Out-of-favour Virender Sehwag reckons that he still has two-three years of competitive cricket left in him and a good showing for the Kings XI Punjab in IPL-7 will present a strong case for his return to the Indian cricket team.
"I have 2-3 years of competitive cricket left in me before thinking of quitting the game. I can still give 2-3 years. I am looking forward to playing for Kings XI Punjab in the IPL and help them win the title this time," Sehwag, who was bought for Rs 3.2 crore by the Punjab franchise at the players' auction, told PTI in an interview on Tuesday. (Read: George Bailey named KXIP skipper for IPL 2014)
The 35-year-old opener, in his prime, used to score heavily across the world but, of late, his form has deserted him and he looks a pale shadow of his former self.
Kings XI Punjab have strong batting and bowling line-up in George Bailey, Glenn Maxwell, Cheteshwar Pujara and Mitchell Johnson. The Punjab franchise made use of their purse at the players' auction smartly and got hold of some of the finest stars of world cricket at the moment.
Sehwag said their first goal would be to qualify for the play-offs.
"We have a very good team. Our first aim will be to qualify for the play-offs. The ultimate goal is to bring home the Cup."
Sehwag, who has scored 38 international hundreds, has welcomed George Bailey as KXIP skipper. "I have heard that George Bailey is a good captain and he is leading the Aussie side in the T20 and led the side in the ODIs as well when Clarke was not there. It's good to play under a captain who is leading their countryÂ and when I get to meet Bailey I will share my experience and I can get to know him also," he said.
Reflecting upon his role in the side, Sehwag said, "My role has not changed. My job would be to perform to my potential for the franchise. I would be spending a lot of time with young players and sharing my experiences with them."
"I was doing this when I was part of the Indian cricket team. I was guiding the youngsters and I would be doing the same thing here."
Asked about his expectations from the IPL, Sehwag said it would provide him another opportunity to get back into form.
"The franchise would be expecting a good show from me. That's what I am expecting from myself too. I am concentrating on my game and hoping the IPL will be good for me. It's time to play the IPL well," he said.
On United Arab Emirates being chosen as the venue for the first leg of IPL games he said, "I think Dubai is a good choice and uncapped players have big role in every franchise, especially if they are playing in the subcontinent. If IPL was happening in South Africa then it would have been difficult for uncapped players. Dubai is very hot in April and that's the only concern."
Sehwag, whose hand-eye coordination and destructive stroke-making helped him dominate the world's best bowling attacks, now finds himself in a difficult phase where even the regular Ranji bowlers seem to have sorted him out.
Not long ago the opener was Indian cricket batting's mainstay. His famous triple centuries against Pakistan and South Africa in Test cricket and his double hundred against West Indies in an ODI are still being talked about.
But now, Sehwag's wretched run with the bat has even made his previous IPL employer, Delhi Daredevils, release him before the IPL-7 auctions.
Asked about his future and next year's ICC 50-over cricket World Cup, Sehwag said, "I am working on my fitness and batting skills. It's about improving my concentration level and picking the bowler's length early. I am putting in a lot of hours in practice."

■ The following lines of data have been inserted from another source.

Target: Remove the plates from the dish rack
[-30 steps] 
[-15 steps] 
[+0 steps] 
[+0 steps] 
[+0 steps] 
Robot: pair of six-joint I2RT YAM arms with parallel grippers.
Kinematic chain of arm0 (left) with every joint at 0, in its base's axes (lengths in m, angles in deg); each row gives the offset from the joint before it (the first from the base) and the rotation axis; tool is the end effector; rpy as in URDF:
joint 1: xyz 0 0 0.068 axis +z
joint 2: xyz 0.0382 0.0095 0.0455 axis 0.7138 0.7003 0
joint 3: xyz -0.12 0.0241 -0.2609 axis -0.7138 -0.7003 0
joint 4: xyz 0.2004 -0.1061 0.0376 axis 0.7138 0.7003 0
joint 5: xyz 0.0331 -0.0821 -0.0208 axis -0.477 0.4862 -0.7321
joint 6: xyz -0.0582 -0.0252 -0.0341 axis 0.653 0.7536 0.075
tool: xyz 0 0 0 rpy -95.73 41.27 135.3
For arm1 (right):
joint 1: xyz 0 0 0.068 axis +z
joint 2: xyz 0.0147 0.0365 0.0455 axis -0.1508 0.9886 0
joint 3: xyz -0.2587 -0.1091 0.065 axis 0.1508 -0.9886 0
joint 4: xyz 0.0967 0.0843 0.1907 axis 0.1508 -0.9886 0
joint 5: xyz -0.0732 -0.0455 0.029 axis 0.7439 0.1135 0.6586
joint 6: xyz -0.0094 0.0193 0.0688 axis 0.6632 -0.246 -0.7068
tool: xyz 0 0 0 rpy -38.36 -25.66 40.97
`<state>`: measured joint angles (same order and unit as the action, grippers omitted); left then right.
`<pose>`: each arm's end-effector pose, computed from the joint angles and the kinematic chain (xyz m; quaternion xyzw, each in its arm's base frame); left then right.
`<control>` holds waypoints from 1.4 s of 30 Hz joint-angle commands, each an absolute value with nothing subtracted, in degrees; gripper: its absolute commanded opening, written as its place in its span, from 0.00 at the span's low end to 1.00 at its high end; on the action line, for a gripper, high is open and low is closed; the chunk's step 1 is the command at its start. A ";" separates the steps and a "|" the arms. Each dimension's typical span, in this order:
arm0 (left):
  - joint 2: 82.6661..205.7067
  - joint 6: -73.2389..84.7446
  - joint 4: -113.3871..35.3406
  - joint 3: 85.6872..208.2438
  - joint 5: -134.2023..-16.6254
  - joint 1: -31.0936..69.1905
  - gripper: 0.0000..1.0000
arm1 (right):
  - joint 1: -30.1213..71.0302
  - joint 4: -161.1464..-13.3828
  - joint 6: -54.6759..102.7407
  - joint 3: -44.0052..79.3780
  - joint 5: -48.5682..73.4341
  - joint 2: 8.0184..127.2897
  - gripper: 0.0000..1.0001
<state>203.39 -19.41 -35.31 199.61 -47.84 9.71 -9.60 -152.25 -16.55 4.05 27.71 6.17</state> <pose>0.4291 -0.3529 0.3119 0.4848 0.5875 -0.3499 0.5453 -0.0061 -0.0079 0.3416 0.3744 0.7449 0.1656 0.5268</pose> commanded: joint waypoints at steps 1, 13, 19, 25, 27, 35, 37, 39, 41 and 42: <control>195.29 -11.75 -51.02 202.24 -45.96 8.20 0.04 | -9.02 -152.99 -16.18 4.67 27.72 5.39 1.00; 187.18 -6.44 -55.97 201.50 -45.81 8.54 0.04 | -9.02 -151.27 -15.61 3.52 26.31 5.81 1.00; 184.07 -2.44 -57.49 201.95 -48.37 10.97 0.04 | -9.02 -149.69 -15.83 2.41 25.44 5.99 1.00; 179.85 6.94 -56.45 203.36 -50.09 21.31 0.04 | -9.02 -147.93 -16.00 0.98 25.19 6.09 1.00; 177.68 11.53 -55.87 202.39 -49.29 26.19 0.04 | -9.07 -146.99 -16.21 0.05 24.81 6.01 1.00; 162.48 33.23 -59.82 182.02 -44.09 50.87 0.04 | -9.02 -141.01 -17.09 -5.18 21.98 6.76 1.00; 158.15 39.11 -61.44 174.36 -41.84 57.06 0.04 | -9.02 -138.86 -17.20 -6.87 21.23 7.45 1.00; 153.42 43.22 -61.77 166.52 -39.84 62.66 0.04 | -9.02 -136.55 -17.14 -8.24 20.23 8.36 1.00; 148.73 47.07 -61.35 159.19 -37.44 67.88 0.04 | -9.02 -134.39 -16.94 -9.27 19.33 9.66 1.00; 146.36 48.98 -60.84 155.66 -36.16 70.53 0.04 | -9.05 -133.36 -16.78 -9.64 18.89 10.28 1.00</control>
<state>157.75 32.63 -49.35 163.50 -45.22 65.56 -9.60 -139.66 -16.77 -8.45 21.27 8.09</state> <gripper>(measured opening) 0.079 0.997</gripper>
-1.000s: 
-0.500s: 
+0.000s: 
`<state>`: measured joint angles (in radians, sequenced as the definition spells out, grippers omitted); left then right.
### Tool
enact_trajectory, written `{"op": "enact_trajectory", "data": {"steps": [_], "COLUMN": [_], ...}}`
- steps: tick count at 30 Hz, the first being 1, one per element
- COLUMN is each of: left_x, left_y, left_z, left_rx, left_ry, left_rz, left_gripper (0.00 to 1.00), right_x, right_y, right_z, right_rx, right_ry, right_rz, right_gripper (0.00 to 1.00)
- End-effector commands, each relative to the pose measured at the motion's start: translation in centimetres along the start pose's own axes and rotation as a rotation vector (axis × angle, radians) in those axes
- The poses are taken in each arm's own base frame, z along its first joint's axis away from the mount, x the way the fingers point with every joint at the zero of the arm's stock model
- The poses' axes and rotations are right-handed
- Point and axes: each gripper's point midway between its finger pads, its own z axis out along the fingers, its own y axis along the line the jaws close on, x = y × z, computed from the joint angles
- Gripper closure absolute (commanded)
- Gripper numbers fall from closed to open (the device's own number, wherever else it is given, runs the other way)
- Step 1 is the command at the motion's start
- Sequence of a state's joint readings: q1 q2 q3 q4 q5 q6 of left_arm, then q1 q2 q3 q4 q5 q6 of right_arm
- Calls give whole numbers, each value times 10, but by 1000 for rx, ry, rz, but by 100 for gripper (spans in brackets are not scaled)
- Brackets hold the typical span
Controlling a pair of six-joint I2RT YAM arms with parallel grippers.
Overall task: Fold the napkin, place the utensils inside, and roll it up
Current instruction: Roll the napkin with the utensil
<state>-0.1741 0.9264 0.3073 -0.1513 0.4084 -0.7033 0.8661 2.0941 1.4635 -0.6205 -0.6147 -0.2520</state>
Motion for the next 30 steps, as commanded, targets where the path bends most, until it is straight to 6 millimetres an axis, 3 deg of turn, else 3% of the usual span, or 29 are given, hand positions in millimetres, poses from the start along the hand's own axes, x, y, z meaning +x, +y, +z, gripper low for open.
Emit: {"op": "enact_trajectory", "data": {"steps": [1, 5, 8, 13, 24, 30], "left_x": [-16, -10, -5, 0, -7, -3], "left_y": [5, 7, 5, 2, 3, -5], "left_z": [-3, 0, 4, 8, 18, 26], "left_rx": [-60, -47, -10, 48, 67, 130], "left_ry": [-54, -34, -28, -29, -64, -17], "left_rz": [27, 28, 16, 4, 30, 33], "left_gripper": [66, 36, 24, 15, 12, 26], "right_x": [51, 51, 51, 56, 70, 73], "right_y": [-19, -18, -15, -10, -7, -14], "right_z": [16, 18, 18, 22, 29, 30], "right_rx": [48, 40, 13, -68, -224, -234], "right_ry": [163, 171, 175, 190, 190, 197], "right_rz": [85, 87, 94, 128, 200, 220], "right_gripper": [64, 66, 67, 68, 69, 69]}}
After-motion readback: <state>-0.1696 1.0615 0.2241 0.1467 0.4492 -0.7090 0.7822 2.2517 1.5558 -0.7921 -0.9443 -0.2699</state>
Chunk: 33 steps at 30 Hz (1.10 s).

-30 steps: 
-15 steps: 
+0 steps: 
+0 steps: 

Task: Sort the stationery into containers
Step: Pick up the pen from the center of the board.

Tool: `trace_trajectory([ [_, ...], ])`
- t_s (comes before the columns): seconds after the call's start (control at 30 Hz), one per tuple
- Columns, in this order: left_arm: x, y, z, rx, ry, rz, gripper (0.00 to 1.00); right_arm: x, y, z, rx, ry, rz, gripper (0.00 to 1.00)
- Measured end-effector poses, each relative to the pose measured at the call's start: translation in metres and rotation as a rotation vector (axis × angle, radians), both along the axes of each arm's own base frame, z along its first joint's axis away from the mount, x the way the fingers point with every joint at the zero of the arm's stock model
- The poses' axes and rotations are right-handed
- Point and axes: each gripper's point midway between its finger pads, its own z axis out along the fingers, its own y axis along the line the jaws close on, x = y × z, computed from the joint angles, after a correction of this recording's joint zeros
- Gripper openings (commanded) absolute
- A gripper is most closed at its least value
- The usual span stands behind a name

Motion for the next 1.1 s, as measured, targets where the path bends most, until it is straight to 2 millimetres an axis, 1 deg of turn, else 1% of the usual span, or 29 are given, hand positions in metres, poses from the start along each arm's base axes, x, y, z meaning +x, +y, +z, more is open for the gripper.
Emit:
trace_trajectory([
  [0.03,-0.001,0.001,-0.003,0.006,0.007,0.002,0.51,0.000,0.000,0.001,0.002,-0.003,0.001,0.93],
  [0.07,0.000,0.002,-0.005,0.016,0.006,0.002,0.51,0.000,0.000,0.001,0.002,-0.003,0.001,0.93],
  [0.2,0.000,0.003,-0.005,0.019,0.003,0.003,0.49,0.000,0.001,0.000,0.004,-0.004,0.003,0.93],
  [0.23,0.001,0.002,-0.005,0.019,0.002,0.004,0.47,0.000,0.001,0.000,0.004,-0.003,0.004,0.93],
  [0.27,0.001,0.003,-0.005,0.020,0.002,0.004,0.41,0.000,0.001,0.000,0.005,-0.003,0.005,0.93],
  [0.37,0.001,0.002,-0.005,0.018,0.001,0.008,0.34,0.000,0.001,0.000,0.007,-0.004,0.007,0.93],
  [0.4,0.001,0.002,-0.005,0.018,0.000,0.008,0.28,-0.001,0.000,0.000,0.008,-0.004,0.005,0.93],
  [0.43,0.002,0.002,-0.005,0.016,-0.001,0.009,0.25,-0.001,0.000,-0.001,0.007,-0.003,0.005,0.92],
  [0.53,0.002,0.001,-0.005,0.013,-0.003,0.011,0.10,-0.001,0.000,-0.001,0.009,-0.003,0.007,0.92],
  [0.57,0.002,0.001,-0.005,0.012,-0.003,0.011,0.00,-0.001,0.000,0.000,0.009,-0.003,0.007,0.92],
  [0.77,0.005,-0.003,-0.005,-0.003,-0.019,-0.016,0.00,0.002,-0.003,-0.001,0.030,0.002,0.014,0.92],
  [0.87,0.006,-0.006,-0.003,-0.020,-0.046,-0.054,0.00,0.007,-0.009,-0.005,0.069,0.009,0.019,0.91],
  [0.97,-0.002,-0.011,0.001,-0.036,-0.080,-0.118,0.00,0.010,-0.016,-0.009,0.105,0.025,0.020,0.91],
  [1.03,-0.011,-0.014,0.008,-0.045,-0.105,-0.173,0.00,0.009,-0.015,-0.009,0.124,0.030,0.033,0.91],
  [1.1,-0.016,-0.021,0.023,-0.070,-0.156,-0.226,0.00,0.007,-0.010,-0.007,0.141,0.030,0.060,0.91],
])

"May be I can play 2015 World Cup, may be not. I am enjoying my game at the moment whether playing at the domestic level, for Kings XI Punjab in the IPL. The important part is I am playing the game and I am happy with it," he said.
Sehwag also threw his weight behind the under-fire Indian cricketers, who had dismal tours of South Africa and New Zealand before their early exit from the Asia Cup.
"They are playing well as a unit but not winning the games. We have a talented bunch of players and only if they can click together as a batting and bowling unit, then only we can win the T20 World Cup," he said.
"You need to give time to these players. Our future is in secure hands. We had also faced a similar situation in 1999 when we were not winning abroad but after 2002, we started winning overseas. These young boys also need time before they start winning overseas," he said.